Everytime I tell myself I am done trying with my family someone reaches out and I get excited thinking finally things will change and then I am reminded why I need to be done with all of them.
At the end of May I went to the doctors because I had a spot on my chest that suddenly grew and wasn’t itchy didn’t hurt, was just there. My husband and coworker convinced me it was probably a good idea to get it checked out. So my doctor tells me this type of cancer doesn’t spread and we will just get you to a plastic surgeon who will cut it out and it will be fine. Then she says “if it’s cancer I mean”. So I went back and forth on if I was even going to say anything to my mom and I was so distraught that I finally reached out hoping to get something from her. Well I got all of a 2 minute text conversation and she hasn’t said anything to me about it since. Not a single word.

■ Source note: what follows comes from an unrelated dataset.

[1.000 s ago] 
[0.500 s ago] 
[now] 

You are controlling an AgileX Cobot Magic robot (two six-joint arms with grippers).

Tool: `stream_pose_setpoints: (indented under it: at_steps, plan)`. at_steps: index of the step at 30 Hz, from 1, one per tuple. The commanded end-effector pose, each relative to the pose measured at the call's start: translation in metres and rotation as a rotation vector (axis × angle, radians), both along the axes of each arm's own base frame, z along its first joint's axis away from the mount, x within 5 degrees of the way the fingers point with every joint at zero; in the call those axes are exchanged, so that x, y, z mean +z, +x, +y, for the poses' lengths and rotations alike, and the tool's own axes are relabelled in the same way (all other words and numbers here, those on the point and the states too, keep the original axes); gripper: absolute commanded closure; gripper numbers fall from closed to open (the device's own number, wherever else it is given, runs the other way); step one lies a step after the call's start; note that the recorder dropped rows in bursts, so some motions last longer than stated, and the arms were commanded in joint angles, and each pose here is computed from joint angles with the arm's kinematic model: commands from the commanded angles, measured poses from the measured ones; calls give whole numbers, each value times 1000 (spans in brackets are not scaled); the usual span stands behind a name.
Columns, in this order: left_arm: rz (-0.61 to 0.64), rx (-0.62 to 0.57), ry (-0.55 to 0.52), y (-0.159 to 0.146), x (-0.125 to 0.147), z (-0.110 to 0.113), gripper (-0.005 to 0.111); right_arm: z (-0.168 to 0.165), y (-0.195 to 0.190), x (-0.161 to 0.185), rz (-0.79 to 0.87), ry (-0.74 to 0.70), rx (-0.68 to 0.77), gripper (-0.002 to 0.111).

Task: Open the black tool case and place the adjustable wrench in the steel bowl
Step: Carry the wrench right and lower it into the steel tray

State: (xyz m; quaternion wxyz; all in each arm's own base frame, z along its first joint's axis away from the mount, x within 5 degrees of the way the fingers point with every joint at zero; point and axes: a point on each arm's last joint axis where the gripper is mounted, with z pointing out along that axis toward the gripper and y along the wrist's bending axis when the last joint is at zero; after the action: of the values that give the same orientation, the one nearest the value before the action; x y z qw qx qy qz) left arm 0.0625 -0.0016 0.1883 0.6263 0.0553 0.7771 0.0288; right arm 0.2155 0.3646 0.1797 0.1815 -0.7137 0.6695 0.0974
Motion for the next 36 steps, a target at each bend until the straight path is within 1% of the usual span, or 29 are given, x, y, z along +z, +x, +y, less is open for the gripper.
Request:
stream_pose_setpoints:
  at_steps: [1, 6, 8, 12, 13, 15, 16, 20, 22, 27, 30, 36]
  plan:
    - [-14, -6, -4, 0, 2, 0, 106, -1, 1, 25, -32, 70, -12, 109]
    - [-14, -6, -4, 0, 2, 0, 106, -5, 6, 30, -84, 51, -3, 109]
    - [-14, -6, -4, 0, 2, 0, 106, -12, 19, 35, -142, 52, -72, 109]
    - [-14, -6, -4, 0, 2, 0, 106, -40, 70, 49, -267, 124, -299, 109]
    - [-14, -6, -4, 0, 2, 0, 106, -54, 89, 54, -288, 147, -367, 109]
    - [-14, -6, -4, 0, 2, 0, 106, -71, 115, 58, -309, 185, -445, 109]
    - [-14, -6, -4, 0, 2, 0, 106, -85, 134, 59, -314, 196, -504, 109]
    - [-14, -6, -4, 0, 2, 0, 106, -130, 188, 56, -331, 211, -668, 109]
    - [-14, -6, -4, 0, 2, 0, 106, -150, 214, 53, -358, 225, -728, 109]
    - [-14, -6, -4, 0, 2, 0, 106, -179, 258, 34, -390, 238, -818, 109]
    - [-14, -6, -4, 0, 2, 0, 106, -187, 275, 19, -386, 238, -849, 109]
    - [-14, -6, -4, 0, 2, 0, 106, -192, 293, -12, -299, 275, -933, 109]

Not follow up to find out if I have gotten my appointment with the plastic surgeon, no asking me how I was doing or feeling, not a damn thing. Not sure why I am surprised this is nothing out of the ordinary with her.

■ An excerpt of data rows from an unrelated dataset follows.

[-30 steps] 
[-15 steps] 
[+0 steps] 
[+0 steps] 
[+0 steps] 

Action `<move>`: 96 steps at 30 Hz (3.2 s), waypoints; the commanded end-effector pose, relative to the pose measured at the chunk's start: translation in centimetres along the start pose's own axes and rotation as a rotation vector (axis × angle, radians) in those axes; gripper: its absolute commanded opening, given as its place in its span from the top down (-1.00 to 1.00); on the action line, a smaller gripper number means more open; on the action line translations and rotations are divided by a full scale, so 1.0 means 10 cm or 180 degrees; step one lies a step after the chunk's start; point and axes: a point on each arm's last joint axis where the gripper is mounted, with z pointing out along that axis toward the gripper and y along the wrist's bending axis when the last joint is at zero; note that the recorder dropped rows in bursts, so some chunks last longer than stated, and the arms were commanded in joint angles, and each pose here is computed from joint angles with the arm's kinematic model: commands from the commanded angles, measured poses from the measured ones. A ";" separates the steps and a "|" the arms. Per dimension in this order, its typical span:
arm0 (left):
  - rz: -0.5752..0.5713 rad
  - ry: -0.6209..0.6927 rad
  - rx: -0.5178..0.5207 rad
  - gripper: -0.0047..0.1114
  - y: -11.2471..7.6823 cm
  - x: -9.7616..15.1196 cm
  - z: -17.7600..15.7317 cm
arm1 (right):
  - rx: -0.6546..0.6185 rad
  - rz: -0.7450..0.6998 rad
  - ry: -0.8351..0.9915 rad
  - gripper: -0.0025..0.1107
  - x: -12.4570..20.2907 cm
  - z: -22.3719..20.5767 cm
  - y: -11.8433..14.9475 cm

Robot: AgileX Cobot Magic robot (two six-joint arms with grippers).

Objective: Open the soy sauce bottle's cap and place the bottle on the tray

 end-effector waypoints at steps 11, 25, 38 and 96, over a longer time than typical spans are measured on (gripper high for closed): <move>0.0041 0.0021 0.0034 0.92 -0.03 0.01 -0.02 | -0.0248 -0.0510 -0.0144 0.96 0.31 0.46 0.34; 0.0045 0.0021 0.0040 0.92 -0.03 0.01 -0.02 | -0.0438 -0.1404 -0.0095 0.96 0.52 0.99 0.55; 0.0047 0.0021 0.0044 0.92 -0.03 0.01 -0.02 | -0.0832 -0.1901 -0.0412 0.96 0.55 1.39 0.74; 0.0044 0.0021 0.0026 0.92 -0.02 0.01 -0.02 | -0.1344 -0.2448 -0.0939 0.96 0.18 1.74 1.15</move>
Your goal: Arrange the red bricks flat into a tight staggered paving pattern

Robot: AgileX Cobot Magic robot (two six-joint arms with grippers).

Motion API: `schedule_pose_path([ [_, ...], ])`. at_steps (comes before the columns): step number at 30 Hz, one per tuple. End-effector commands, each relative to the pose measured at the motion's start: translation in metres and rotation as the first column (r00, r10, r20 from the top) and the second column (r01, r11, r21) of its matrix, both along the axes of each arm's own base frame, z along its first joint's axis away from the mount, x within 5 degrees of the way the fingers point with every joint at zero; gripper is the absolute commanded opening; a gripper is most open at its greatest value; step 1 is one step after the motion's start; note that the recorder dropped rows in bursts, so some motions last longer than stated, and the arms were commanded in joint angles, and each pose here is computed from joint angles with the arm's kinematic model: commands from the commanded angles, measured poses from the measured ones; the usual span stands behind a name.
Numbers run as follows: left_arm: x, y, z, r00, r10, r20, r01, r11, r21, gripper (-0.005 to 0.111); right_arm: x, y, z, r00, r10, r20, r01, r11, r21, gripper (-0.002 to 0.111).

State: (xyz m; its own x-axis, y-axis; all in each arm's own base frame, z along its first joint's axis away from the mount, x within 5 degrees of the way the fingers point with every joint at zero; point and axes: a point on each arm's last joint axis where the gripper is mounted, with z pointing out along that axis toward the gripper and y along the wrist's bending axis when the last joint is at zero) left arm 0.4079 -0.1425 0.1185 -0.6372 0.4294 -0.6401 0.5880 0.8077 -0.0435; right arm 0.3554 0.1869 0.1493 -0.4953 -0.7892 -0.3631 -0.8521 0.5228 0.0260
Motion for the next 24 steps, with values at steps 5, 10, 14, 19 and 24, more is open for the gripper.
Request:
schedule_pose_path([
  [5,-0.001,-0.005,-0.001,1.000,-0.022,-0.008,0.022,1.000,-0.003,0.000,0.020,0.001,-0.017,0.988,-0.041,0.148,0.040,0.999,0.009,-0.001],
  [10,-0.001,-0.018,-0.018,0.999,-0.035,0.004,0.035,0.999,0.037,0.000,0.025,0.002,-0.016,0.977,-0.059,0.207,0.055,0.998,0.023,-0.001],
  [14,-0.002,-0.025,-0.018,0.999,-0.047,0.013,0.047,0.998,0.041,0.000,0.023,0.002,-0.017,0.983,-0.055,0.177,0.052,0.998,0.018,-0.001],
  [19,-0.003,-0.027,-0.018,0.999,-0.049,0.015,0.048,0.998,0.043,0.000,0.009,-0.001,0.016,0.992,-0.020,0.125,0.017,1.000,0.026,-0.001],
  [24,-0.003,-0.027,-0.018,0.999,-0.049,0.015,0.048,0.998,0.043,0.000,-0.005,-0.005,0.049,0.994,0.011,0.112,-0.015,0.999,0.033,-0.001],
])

We went to her house for a bbq yesterday and I am reminded that I have no relationship with my mom or sisters. My middle sister was going on about something like I should know exactly what she was talking about but nope, no one calls me and tells me anything. I try to call my mom and she just sounds annoyed that I called. I get that my sisters and I have a huge age gap (10 and 11 years) and they have the same dad but I never thought they would want nothing to do with me.
It’s like they all forget the things I have done for them, all the times I was there to pick all of them up including my mom. Not once have I ever asked any of them for anything except to have a relationship.
Ugh well let’s try this again. I am so done trying with everyone of them. I am so tired of the severe anxiety at just the thought of being with all of them. So tired of crying when yet again I am the outcast at family events. Let’s see how long I last this time.